## What you will do
Lines with "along": copy each one from the listing below.

## Raw data
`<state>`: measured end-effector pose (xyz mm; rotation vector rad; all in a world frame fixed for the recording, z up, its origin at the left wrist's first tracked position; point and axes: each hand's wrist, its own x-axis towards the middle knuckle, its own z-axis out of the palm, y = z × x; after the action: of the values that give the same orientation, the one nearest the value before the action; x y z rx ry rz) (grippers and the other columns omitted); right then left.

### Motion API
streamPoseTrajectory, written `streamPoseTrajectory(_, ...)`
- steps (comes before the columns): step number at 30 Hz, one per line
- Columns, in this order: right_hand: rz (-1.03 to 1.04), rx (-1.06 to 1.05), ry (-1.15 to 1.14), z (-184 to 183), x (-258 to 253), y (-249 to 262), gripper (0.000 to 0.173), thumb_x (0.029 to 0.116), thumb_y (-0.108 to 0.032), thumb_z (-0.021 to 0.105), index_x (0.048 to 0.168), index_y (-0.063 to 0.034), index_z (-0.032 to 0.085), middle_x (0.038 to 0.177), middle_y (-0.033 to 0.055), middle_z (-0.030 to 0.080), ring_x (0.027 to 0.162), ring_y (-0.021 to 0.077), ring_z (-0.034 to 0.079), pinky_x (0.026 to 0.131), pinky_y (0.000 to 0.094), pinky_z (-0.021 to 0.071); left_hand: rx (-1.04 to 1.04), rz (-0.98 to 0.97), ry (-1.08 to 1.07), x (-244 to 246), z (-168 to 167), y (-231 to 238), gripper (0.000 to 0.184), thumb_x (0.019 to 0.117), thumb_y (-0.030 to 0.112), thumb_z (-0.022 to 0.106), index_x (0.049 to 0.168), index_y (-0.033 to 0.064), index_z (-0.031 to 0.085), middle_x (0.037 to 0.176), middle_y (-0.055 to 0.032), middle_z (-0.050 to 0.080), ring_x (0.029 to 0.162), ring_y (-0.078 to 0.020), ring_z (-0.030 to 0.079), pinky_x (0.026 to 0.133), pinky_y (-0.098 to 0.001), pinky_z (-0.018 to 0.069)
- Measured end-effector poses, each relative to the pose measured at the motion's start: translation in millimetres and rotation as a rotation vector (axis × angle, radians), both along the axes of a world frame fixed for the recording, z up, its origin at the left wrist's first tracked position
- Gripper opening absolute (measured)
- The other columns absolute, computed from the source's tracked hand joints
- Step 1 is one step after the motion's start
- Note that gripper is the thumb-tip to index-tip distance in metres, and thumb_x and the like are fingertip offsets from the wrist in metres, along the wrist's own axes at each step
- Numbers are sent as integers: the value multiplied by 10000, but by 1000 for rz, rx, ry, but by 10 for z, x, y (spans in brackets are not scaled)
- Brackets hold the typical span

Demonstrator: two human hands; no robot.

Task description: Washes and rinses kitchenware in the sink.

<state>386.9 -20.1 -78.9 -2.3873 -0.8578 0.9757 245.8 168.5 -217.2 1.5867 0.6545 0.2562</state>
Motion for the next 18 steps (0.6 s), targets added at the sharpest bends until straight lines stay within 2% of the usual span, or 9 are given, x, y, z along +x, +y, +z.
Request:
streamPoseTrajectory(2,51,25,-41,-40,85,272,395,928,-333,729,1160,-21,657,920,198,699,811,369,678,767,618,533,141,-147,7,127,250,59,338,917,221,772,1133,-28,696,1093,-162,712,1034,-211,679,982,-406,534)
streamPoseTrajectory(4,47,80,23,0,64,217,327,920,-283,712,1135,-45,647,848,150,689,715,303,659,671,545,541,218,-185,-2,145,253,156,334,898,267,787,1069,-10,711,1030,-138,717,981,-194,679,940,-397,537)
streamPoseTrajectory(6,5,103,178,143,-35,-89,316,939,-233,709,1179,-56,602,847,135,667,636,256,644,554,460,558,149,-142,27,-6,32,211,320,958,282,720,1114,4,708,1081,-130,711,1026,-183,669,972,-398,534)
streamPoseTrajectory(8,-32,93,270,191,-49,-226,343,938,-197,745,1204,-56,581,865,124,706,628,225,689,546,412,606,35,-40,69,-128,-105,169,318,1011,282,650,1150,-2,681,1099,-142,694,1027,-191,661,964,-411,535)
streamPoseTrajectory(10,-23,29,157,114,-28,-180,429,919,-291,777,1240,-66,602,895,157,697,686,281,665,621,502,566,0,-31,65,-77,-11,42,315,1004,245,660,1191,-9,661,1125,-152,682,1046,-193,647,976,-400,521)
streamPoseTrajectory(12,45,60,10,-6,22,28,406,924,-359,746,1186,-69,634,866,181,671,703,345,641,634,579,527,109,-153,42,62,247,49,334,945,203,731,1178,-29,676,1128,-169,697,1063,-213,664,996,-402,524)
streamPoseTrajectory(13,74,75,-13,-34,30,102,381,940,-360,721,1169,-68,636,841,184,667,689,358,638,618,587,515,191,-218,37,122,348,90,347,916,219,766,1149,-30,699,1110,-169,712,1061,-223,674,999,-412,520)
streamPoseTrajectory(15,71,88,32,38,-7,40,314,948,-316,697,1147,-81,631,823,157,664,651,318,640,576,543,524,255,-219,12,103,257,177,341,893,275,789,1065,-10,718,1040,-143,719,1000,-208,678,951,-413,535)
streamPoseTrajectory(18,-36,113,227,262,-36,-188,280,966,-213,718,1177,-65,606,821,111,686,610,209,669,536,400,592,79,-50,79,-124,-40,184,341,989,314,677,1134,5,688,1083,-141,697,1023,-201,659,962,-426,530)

## Exercise solution
- Measured end-effector poses, each relative to the pose measured at the motion's start: translation in millimetres and rotation as a rotation vector (axis × angle, radians), both along the axes of a world frame fixed for the recording, z up, its origin at the left wrist's first tracked position
- Note that gripper is the thumb-tip to index-tip distance in metres, and thumb_x and the like are fingertip offsets from the wrist in metres, along the wrist's own axes at each step
Motion for the next 18 steps (0.6 s), targets added at the sharpest bends until straight lines stay within 2% of the usual span, or 9 are given, x, y, z along +x, +y, +z.

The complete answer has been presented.